Al poco rato, Judith estaba sentada en el consultorio del especialista que le mostraba su tomografía y explicaba, usando un bolígrafo, las partes de su cabeza donde estaban las afectaciones. Le decía que debía conseguir dinero urgentemente si es que no quería seguir en riesgo permanente. Mientras el médico le hablaba con cierto dejo compungido, Judith escuchó, afuera, que su mamá había llegado, escuchó su voz, reconoció al tiro la preocupación en el tono. El especialista le advirtió que si ella no le confirmaba en diez minutos la operación, debía firmar un papel en donde lo liberaban de responsabilidad, y que debía abandonar el hospital en compañía de un familiar, porque quizás le podía dar otro desmayo esa misma noche.
Judith sentía a su corazón latir rápidamente, quería calmarse, pero no lo conseguía. Todavía la detonaba por dentro lo que había hecho en la mañana, la sangre del cordero, la herencia, ese sueño que tuvo… era demasiado para asimilar en un solo día. Pero en medio de toda esa confusión, llegó un mensaje claro a su cerebro: si salía de ese hospital, ella sabía que perdería la vida. El médico se sacó el guardapolvo blanco y lo colgó en un perchero, se dispuso a lavarse las manos mientras le hablaba de las necesidades de cuidado que debía cumplir, si es que no se operaba. No notó que Judith se había posicionado justo a su lado.
─Me voy a operar —le dijo
─¿Y la plata? —le respondió mirándola desde debajo de sus lentes.
─La tengo… mi papá que, hoy salvé del infierno, me la ha dejado, es plata santificada, yo la he purificado.
El especialista la miró extrañado.
─Vaya a administración a realizar el depósito y les pide que me den la autorización para la intervención quirúrgica.
Judith salió del consultorio caminando tranquila, movía los labios ligeramente porque parecía contenta.

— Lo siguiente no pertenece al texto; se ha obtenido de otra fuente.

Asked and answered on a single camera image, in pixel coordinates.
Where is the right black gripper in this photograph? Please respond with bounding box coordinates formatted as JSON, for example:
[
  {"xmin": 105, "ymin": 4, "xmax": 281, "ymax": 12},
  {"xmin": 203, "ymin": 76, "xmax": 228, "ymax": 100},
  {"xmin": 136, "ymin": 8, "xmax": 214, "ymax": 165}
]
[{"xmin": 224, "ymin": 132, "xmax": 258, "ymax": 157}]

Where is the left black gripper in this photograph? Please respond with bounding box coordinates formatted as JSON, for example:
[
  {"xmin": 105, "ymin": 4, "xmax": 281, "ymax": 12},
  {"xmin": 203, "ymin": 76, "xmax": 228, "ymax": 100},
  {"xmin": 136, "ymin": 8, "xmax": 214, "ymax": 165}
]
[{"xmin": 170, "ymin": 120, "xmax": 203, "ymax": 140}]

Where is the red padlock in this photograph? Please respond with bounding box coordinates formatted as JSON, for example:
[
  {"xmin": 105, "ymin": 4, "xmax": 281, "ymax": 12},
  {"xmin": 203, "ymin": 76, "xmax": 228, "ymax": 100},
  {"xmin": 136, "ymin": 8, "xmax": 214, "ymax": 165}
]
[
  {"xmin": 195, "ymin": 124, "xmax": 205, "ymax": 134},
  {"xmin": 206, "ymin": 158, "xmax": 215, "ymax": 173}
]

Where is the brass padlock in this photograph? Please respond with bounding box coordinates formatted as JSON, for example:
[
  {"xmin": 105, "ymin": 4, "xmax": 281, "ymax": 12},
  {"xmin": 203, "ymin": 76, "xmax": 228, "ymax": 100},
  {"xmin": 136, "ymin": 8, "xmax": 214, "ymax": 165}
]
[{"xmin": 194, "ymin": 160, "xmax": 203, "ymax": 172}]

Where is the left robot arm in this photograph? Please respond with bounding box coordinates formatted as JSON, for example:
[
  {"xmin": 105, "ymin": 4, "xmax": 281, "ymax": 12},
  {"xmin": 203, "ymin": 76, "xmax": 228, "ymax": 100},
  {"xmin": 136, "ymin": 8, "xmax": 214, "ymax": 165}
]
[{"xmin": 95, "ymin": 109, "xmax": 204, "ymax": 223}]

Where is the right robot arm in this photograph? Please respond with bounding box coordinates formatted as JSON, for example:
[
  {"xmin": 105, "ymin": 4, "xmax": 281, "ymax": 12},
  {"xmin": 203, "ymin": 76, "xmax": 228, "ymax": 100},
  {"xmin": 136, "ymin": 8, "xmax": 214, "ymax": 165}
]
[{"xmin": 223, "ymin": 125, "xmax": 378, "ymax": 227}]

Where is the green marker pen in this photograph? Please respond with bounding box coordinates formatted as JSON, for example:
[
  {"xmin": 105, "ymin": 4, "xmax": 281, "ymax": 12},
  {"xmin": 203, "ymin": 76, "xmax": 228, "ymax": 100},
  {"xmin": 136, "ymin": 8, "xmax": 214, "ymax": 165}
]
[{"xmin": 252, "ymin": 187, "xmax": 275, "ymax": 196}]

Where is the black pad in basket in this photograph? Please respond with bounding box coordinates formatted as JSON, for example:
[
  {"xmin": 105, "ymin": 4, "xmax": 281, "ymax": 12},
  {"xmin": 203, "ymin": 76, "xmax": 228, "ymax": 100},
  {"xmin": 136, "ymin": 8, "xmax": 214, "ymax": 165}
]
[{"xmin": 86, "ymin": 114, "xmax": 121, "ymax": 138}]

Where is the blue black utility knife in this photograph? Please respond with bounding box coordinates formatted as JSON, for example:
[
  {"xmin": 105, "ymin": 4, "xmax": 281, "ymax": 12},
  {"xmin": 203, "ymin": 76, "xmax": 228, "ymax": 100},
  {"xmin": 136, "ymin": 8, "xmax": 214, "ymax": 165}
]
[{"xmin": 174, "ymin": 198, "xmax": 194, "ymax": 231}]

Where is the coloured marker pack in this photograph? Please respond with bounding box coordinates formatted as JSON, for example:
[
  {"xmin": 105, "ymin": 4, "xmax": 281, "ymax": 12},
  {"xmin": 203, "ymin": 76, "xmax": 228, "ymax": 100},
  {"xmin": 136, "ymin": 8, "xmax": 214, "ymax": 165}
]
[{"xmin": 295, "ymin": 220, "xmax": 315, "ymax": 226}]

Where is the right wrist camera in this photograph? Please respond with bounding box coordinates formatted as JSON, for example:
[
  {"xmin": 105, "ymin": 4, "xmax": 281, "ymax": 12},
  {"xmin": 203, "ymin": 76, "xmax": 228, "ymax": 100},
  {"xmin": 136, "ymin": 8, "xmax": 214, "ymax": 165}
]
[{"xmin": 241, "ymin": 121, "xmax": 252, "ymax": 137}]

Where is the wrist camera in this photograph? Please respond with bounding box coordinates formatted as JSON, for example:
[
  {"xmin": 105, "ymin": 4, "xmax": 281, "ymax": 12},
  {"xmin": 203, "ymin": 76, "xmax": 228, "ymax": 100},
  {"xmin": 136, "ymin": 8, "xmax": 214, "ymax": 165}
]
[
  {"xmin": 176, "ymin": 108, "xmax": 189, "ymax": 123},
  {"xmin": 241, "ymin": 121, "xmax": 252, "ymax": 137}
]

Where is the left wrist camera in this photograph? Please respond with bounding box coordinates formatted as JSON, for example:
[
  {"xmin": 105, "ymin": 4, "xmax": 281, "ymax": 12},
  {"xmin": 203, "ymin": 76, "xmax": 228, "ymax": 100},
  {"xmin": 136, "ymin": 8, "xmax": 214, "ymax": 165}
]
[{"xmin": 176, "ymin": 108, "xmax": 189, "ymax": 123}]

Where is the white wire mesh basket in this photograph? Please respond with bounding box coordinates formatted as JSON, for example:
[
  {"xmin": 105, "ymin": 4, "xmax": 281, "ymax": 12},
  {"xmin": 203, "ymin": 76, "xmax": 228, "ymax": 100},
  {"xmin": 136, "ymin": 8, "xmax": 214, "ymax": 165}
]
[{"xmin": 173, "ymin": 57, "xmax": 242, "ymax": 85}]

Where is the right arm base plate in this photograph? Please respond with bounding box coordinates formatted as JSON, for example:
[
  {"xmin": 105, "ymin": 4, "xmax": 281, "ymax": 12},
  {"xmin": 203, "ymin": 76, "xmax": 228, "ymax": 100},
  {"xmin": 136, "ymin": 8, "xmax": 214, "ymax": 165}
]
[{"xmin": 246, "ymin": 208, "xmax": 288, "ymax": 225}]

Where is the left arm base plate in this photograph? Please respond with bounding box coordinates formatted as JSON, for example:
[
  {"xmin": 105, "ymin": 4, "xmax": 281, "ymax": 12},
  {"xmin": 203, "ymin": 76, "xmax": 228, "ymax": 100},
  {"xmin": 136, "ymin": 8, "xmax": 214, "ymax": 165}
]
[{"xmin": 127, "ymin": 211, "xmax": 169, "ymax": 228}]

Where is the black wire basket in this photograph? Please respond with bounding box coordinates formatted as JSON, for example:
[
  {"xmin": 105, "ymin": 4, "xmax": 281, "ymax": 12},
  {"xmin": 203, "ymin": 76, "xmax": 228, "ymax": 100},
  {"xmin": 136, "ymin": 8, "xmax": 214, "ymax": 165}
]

En el pasillo su mamá quiso alcanzarla, pero Judith siguió su camino sin ni siquiera darse la vuelta para mirarla, llegó hasta el lugar donde había dejado su billetera, la abrió, sacó la tarjeta del abogado y la miró poniéndola debajo de la luz blanca que la hizo brillar por un momento contra su cara, marcó el número mientras su madre la miraba desde el fondo del pasillo, Judith se aclaró la garganta,
—¿Doctor? —dijo— Le habla Judith… Judith Monasterios Poma, le llamo para decirle… para comunicarle, oficialmente, que acepto el trato que hoy me dijo en su oficina.